◆ **Instructions to follow**:
With the pictures left out, print exactly the lines below that run from the one containing "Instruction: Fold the" through the one containing "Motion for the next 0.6".

◆ **Source material**:
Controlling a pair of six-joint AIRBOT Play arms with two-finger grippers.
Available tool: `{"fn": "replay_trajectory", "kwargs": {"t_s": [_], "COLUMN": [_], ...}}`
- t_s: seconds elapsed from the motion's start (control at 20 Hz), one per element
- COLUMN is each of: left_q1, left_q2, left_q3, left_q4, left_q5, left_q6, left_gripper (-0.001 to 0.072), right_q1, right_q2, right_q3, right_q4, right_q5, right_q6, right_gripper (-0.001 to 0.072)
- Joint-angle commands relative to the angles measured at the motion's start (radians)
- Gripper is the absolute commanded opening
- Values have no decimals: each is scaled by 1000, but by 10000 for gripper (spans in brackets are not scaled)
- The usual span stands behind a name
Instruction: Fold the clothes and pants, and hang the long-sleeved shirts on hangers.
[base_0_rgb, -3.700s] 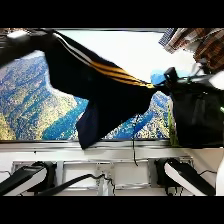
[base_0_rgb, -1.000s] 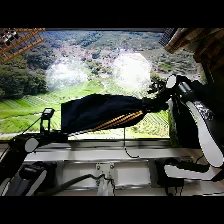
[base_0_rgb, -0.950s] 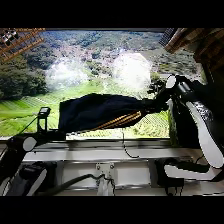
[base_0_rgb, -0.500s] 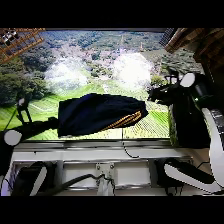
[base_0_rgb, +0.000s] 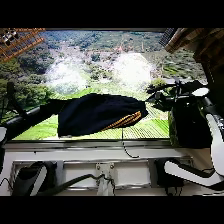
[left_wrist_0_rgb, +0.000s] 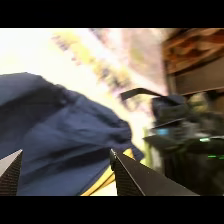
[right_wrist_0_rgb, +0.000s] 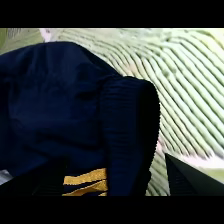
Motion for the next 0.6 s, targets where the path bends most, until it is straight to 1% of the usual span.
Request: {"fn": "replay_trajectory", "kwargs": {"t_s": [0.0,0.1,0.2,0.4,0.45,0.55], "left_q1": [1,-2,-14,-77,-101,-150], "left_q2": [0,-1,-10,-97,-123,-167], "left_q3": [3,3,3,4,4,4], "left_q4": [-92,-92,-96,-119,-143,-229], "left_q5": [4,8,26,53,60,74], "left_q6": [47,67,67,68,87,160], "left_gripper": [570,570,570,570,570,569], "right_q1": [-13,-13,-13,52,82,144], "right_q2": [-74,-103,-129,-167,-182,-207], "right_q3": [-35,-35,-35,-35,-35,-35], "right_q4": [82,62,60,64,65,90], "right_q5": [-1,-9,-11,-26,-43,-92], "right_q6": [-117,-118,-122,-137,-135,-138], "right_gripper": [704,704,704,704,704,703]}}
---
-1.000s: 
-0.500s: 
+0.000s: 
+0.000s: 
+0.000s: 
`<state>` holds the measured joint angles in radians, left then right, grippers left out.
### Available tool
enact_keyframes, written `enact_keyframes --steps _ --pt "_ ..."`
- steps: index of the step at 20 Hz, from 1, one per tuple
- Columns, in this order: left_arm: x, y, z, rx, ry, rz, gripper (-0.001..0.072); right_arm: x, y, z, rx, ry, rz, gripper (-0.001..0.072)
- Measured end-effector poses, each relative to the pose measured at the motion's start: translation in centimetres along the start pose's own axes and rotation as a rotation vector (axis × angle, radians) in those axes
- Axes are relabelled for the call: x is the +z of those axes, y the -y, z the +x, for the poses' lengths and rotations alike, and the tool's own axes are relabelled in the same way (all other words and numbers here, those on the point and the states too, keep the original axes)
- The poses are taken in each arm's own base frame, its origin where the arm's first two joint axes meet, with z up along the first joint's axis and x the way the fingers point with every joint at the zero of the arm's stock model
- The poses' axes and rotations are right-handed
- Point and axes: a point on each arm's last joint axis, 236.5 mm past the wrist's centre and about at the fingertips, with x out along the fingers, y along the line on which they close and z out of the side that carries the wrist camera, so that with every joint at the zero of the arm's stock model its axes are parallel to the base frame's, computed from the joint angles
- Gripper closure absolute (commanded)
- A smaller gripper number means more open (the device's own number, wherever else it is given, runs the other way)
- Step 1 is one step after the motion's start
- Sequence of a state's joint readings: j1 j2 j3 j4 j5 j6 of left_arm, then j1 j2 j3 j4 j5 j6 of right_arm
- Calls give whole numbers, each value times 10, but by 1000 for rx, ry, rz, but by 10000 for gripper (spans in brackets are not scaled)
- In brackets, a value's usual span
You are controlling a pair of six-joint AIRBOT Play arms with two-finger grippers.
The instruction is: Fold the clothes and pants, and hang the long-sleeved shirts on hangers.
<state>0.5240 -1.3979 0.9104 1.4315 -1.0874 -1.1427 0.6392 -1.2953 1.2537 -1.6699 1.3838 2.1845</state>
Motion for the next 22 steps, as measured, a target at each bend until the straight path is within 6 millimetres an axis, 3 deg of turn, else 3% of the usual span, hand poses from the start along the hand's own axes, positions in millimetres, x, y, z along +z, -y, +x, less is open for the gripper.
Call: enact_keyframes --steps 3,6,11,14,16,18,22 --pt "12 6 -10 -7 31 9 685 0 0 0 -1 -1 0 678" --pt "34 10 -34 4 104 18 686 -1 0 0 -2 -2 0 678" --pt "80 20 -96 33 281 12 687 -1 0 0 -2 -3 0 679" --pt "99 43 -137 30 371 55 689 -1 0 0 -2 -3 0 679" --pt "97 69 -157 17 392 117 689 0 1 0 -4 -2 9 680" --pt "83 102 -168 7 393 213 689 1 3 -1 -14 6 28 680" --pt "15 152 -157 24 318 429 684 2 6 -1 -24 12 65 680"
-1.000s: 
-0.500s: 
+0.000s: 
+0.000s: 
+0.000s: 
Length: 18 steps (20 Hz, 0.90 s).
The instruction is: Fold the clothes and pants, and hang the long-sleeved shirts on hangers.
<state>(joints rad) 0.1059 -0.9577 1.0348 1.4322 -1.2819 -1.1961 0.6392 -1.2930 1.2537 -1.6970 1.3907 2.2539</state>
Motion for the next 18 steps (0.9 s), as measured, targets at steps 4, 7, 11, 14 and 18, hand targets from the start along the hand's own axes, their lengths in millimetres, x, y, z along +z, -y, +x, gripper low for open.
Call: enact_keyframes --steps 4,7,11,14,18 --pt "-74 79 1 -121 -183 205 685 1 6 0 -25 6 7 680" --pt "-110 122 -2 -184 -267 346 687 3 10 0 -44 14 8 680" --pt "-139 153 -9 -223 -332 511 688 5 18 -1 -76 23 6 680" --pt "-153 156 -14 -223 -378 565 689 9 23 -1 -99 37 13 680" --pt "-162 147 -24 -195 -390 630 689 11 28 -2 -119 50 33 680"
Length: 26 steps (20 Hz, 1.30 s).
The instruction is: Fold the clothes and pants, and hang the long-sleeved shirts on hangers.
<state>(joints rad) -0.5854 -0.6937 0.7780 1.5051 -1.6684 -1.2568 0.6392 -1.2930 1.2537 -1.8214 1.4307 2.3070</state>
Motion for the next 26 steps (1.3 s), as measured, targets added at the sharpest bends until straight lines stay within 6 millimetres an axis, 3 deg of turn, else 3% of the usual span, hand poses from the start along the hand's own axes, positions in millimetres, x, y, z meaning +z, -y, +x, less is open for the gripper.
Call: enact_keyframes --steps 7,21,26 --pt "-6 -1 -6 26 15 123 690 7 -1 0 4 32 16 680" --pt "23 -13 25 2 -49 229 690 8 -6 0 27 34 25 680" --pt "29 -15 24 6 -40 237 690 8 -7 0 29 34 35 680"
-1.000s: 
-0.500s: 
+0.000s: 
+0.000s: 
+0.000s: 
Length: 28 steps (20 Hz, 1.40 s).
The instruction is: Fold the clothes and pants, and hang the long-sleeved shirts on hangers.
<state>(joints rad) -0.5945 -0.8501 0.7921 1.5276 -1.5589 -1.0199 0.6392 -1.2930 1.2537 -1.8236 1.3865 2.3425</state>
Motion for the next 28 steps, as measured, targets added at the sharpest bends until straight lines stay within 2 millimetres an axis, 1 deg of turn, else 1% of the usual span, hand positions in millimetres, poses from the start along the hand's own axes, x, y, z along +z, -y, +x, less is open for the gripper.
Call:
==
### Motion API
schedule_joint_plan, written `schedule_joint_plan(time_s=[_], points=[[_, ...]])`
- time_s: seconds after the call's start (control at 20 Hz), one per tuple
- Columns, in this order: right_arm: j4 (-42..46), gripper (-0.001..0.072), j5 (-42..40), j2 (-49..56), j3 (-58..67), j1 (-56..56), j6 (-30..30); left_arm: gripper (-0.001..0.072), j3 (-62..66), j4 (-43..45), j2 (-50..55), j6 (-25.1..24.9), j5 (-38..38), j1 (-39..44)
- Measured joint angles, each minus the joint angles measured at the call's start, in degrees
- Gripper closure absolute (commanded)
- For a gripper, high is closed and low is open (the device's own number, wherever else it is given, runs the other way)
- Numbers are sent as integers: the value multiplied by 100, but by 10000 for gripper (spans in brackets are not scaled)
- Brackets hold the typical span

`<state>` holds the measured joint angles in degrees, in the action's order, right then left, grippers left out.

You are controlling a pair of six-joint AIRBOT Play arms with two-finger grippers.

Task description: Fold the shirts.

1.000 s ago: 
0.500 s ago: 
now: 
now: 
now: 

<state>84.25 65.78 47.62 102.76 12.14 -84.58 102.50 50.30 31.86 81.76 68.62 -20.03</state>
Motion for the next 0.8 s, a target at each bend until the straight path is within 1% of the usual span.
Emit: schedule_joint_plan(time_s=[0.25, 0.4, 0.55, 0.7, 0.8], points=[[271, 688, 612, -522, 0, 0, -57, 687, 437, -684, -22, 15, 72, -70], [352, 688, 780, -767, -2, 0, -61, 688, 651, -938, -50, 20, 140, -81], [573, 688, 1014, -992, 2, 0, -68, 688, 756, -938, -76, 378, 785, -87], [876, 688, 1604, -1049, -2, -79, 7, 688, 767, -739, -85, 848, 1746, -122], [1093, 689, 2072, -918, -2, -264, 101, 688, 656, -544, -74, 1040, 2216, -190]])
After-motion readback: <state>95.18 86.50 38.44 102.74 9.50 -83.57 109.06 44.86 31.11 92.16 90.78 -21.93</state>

◆ **Output of the task**:
Instruction: Fold the clothes and pants, and hang the long-sleeved shirts on hangers.
[base_0_rgb, -3.700s] 
[base_0_rgb, -1.000s] 
[base_0_rgb, -0.950s] 
[base_0_rgb, -0.500s] 
[base_0_rgb, +0.000s] 
[left_wrist_0_rgb, +0.000s] 
[right_wrist_0_rgb, +0.000s] 
Motion for the next 0.6 s, targets where the path bends most, until it is straight to 1% of the usual span.

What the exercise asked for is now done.